But at the eve of the London Conference on Afghanistan co-hosted by Tony Blair, the UN secretary general, Kofi Annan, and Hamid Karzai, the Afghan President differences are emerging between Britain and the US. American officials are pressing for aerial crop-spraying. But aid agencies and human rights groups point out that poppy fields are often adjacent to ones growing vegetables and wheat. British officials are against spraying. But a report by the Senlis Council, the think-tank, showed yesterday that the US administration was advertising for aerial spraying jobs in Afghanistan.

Recent job postings by the US Department of State's Bureau of International Narcotics and Law Enforcement Affairs include the position of "Aviation Eradication Ops and Safety Officer" and an "Aviation Maintenance Adviser" for operations in Afghanistan. According to the report, a US government document says "the end game of the CN aviation programme is the curtailment of the supply ... through aerial and airmobile eradication of drug crops".

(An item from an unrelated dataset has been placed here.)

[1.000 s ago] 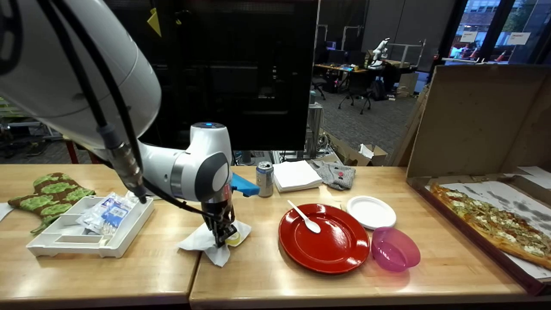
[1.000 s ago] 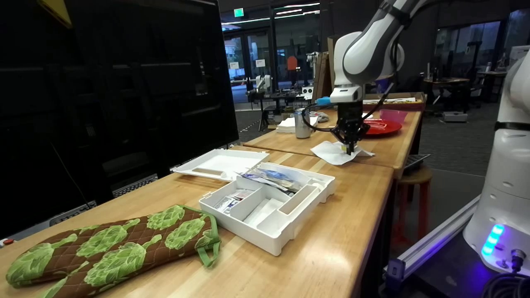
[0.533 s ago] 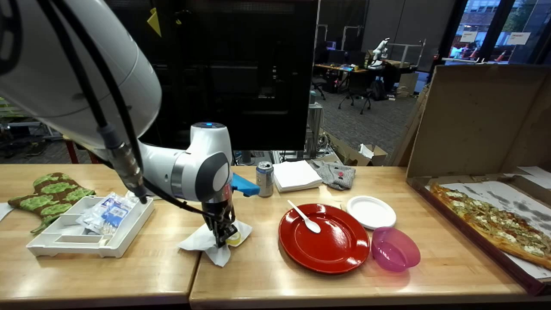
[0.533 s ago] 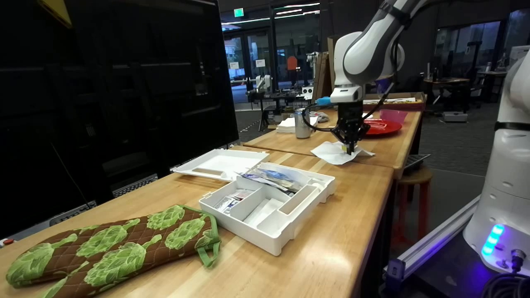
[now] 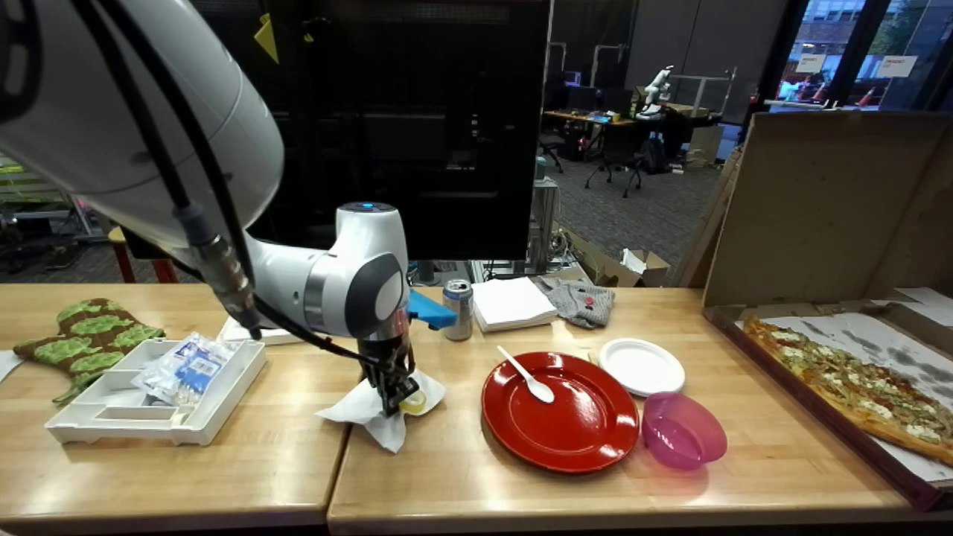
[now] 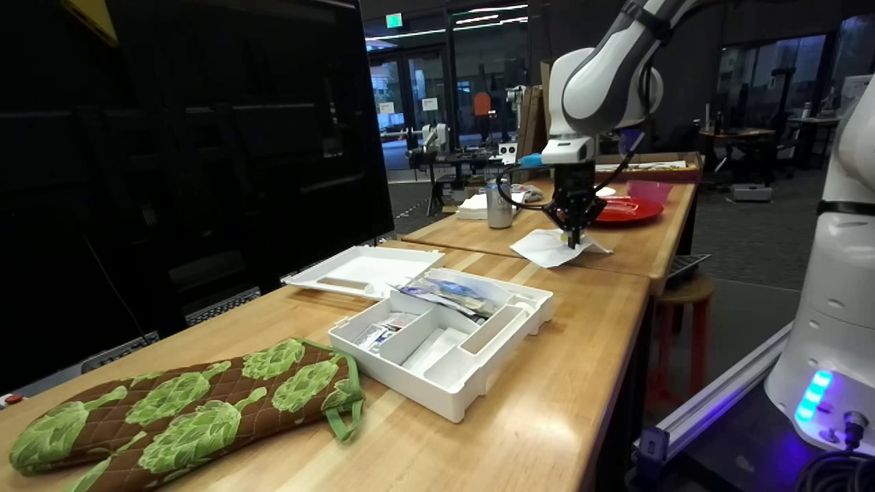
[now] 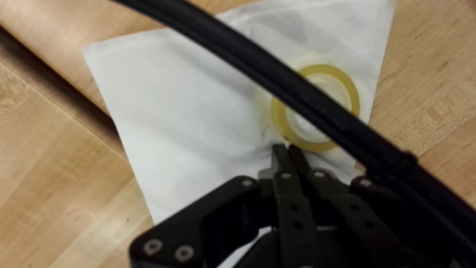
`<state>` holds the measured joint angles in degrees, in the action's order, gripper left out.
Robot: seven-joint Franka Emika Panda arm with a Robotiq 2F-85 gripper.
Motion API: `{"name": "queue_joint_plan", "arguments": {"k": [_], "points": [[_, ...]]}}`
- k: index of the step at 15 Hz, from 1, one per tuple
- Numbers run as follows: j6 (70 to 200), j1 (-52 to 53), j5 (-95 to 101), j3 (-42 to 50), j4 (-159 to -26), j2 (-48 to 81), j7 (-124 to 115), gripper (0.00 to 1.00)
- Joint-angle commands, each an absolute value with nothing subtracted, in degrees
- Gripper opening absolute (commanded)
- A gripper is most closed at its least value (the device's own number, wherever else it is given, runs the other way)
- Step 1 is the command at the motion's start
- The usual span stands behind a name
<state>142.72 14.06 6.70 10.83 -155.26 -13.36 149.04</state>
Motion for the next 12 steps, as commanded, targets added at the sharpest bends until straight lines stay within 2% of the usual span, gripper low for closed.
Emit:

The Senlis Council is setting up a fund, and commissioning lawyers to act for farmers whose poppy fields are
destroyed. The British force being sent to Afghanistan will come under a Nato mandate which stipulates that troops deployed should concentrate on peacekeeping and training the Afghan police and army. Nato officials said that does not include opium eradication. The UN has also warned about the dangers of foreign intervention. Antonio Maria Costa, the head of the UN Office on Drugs and Crime, said the military "should not be involved in eradication. This should be run by the national authority" because crops destroyed could be "replanted in weeks".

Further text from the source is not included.